Throughout the process of writing for, designing and constructing a company website there is much to consider. For most companies, your website is a window to who you are as an organization. It’s your digital representative that is accessible 24/7, providing information about your team, projects and culture. Not only is your company website an important piece of your brand, it can also be a powerful sales tool–when created with user experience in mind.
“Usability expert Dana Chisnell, Beyond Frustration: Three levels of happy design” Good design isn’t just eliminating frustration, products must evoke positive emotions, be thoughtful, and get users absorbed in the experience (like on Netflix or TripIt.com).”
If you have an email sign-up form, a contact form or another way of capturing user information, you’re already using your website as part of your sales and marketing process. If you don’t have a place where users can give you their contact information, what are you waiting for? What is the point of having a company website if potential leads can’t let you know that they’re interested in your company?
It’s important to understand and regularly audit how users interact with your current site design in order to make it the most usable version possible! Some elements of a good user experience include:
- The content is useful and meaningful
- The information is presented and laid out in a way that is logical
- The experience provides an ease of use and is designed to guide users smoothly (or if possible, invisibly–the user does not realize they’re being forced to behave in an unusual way) through a process
- The user experience is able to convince a user to adopt a new or variant way of doing things without friction
- The experience delights the user through play, engagement, and/or entertainment
In this video from Fast Company, user experience professionals describe facets of a great user experience.

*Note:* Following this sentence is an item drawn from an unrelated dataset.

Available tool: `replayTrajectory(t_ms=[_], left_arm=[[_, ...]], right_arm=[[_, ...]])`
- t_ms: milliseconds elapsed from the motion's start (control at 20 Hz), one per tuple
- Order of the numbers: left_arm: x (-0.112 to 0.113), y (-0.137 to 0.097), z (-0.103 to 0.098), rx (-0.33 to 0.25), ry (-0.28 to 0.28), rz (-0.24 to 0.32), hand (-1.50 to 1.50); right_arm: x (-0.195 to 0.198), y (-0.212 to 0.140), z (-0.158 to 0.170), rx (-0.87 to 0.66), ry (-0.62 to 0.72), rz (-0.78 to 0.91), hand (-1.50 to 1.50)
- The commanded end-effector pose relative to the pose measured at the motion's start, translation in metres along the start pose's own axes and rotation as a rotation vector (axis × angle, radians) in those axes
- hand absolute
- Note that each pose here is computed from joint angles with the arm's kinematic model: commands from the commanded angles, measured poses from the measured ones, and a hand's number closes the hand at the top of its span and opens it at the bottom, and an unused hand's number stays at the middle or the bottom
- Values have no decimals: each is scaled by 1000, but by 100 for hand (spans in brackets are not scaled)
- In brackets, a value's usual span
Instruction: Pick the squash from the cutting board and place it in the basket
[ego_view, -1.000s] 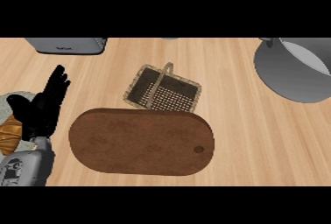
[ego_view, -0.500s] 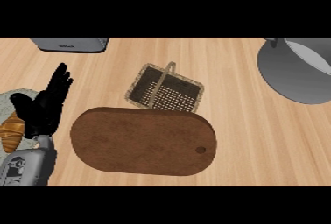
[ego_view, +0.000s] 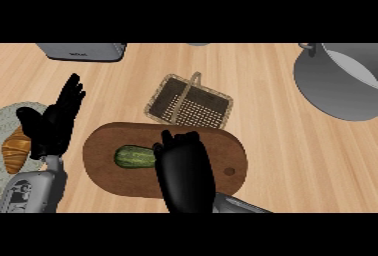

“I think one of the really difficult things about interaction design is that often, the best interaction design is the design that is completely invisible–that users actually don’t even recognize that they’re using. It’s the result of an enormous amount of work that’s gone into creating that.”
Is your website’s user experience costing you leads?
If you have a contact form or an incentive offered in exchange for a user’s email address but your users aren’t completing this prompt, you may be losing leads because you have a poor user experience. If users are confused or frustrated as a result of interacting with elements of your website, something as simple as changing the color or the location of a button could be your solution. To better understand the types of things that may frustrate your users, read more about characteristics of a bad user experience here.
A few ways to evaluate whether you have a good user experience are:
- Do a survey. Ask your staff, clients and friends to give you feedback on the ease of use as well as input on how you could make your process easier.
- Do research. While having a great user experience may not be your top priority now, if you think of it as a business asset, it will quickly become one. A good user experience can increase revenue. If you’ve already spent money and time on producing a great company website, why not optimize that investment. If users aren’t regularly completing your conversions there must be a reason and user experience research can find out why. Read more about the benefits of user experience research here.
- Use a heat map tool like LuckyOrange to understand how your users are interacting with your site. At the incredibly affordable price of $10 per month for up to 50,000 users, this is a no-brainer. If you want to know what your users are doing, use this tool!
- Pay someone else to do it. If you don’t have the time, there are many low cost ways to incorporate user experience research.
If you don’t yet have a website, keep user experience in mind from the start. Through wire framing and creating a proposed user flow from the very beginning, you can save a lot of time and money in the long run. If you’re in the beginning stages of creating your website, ask the company you’re working with to include user experience research and design in their process.